:: Work to be completed ::
From the listing below, set down exactly the lines between the one holding "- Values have" and the one holding "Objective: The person", inclusive. No other line is wanted.
:::::
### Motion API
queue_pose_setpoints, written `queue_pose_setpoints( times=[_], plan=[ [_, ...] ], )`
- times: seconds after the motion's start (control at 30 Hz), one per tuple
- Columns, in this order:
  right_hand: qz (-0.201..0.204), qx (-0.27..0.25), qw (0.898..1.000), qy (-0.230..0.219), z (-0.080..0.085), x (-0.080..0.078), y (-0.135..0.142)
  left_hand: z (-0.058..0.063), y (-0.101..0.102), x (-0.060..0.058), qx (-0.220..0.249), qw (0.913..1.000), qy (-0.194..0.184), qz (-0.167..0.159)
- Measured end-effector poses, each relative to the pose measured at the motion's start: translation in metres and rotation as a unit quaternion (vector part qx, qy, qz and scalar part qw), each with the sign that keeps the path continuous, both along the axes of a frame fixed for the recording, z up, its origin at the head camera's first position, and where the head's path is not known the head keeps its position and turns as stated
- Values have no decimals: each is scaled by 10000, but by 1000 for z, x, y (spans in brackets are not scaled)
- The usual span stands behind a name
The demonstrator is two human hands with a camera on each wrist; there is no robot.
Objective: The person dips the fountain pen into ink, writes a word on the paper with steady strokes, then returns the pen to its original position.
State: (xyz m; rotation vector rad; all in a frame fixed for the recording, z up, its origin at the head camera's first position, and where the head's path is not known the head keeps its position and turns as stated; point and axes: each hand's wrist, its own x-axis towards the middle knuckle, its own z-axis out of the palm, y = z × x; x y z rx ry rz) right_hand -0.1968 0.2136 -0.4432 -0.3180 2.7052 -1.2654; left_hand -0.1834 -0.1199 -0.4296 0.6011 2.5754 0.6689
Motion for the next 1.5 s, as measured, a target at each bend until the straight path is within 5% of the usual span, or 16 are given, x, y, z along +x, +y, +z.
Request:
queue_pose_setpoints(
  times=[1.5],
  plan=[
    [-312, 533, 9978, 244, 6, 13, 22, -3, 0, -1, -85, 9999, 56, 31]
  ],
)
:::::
:: Written response ::
- Values have no decimals: each is scaled by 10000, but by 1000 for z, x, y (spans in brackets are not scaled)
- The usual span stands behind a name
The demonstrator is two human hands with a camera on each wrist; there is no robot.
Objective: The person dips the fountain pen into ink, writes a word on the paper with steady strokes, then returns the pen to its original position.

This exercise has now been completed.